Kozlović Santa Lucia

Istria and Primorje, Croatia

Price: 438,00 kn
  • Winery: Kozlović
  • Year: 2016.
  • Alcohol: 14,6%
  • Volume: 1,50L
  • Stuffed squid, grilled mollusks, lighter grilled fish, roasted chicken and turkey with roasted crust, spicy veal, shark meat.

  • 12 °C


Dark yellow in color. Very elastic viscosity. While rotated in the glass, the liquid is rolled without breaking apart, and when it settles at the bottom of the glass, wine legs appear on the inner side of the glass continuously for several minutes. Ripe and rich scent primarily reminiscent of fall seasonal fruits such as pears and apples, and upon opening, of a handful of other scents such as nuts, minerals and dried grass. The taste and scent are very rich. Also full and strong. The spiciness from wood that is barely perceptible or completely neutral on the nose is more prominent here.
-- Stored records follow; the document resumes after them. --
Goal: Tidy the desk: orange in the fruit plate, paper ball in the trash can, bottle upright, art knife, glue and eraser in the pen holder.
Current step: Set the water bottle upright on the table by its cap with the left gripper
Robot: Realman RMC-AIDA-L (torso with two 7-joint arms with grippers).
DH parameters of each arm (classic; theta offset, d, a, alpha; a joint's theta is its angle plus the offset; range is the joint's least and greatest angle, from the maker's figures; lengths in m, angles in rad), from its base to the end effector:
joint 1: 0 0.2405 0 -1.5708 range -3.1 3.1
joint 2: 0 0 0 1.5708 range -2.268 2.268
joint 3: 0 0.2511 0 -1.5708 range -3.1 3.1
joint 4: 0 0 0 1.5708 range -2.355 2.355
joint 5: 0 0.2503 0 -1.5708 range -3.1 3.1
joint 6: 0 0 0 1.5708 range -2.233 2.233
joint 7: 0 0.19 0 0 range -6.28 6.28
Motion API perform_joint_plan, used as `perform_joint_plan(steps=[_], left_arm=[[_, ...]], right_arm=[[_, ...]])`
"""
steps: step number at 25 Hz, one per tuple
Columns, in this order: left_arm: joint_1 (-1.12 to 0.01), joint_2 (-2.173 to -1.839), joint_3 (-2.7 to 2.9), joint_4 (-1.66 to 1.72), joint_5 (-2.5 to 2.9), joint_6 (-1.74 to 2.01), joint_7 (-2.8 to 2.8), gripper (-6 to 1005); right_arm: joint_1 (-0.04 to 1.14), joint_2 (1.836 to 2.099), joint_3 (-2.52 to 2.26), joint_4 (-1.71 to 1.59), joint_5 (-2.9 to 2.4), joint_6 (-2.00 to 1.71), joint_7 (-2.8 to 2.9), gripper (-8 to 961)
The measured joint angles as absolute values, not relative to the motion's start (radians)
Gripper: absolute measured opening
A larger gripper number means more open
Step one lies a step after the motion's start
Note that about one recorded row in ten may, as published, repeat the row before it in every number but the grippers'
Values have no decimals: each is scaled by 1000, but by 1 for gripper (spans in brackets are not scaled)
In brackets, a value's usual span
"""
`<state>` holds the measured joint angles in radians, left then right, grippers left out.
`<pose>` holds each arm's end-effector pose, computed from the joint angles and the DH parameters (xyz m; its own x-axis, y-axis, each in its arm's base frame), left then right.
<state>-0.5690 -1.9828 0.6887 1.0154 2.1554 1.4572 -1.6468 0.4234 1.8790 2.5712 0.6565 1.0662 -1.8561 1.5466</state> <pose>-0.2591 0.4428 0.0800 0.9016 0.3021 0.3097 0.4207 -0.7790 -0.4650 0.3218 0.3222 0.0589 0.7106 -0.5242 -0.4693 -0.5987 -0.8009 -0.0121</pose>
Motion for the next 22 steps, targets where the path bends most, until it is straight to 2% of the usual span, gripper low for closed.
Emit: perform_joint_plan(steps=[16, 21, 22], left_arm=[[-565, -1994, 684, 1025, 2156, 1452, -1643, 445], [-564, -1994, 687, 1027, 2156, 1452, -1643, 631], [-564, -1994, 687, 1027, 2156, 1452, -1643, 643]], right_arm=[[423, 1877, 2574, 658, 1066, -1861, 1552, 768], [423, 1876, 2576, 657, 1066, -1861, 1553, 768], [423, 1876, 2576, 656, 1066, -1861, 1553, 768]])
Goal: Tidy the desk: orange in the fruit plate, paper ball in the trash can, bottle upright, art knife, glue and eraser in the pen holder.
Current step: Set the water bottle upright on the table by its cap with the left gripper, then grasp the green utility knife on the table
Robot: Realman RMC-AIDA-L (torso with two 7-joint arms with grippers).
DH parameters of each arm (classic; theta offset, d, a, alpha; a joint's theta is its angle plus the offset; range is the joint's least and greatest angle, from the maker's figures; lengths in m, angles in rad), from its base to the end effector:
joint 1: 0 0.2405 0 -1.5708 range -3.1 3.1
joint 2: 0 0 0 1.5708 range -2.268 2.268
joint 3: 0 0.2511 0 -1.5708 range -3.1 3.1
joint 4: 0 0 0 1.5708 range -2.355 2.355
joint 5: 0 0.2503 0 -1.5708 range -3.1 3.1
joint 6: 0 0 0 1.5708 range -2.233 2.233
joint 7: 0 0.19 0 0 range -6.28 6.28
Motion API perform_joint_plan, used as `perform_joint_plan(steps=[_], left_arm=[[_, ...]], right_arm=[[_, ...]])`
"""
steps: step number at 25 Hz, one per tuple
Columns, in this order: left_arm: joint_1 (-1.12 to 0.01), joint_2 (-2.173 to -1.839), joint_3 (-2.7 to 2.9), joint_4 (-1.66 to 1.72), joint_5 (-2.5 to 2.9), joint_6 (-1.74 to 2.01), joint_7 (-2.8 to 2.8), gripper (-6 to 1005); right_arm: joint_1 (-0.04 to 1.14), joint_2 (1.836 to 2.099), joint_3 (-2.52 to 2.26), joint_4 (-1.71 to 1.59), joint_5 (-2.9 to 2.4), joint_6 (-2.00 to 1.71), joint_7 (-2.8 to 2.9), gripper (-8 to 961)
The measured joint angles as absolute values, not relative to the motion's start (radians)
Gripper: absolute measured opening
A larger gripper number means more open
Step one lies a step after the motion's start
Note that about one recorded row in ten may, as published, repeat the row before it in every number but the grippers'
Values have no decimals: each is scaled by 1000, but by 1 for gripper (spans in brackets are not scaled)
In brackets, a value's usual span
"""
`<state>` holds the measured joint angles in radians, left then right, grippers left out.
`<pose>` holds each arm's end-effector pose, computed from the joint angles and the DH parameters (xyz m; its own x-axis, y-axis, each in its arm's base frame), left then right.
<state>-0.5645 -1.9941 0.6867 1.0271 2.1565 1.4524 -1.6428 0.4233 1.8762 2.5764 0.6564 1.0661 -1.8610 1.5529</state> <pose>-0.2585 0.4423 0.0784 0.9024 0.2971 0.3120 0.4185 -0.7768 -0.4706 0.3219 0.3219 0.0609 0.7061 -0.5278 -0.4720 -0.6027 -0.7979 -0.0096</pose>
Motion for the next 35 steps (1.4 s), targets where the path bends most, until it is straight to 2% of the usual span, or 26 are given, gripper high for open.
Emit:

The beginning is marked by creaminess of taste caused by the rich extract and the type of vinification, in the middle there is a surge of strength and heat caused by the strong alcohol, and only at the end the wine is poured into numerous layers, one after the other revealing the complexity, beauty and finesse of this wine. There is a slight tannic touch that seamlessly dries the palate and balances the creaminess at the very beginning. After that there is a nutty note, primarily almonds, which gives the aroma of ripe fruit a good counterbalance, followed by the spiciness of wood that gently tingles the palate in harmony with the strong alcohol, and finally a mild bitterness that builds on the smooth acids, making it an ideal food wine. Last but not least, there is minerality. Anticipated from the hints of flint, the scent announces the fullness of taste, where it is manifested from beginning to end through its salinity and spiciness, and a kind of roughness that remains in the mouth after the aftertaste has gone. A great wine with an aging potential of at least ten years. More discreet at the beginning than its predecessor, but will be more ready to accept tertiary aromas and has a more pronounced finesse as early as in the fifth year after the harvest.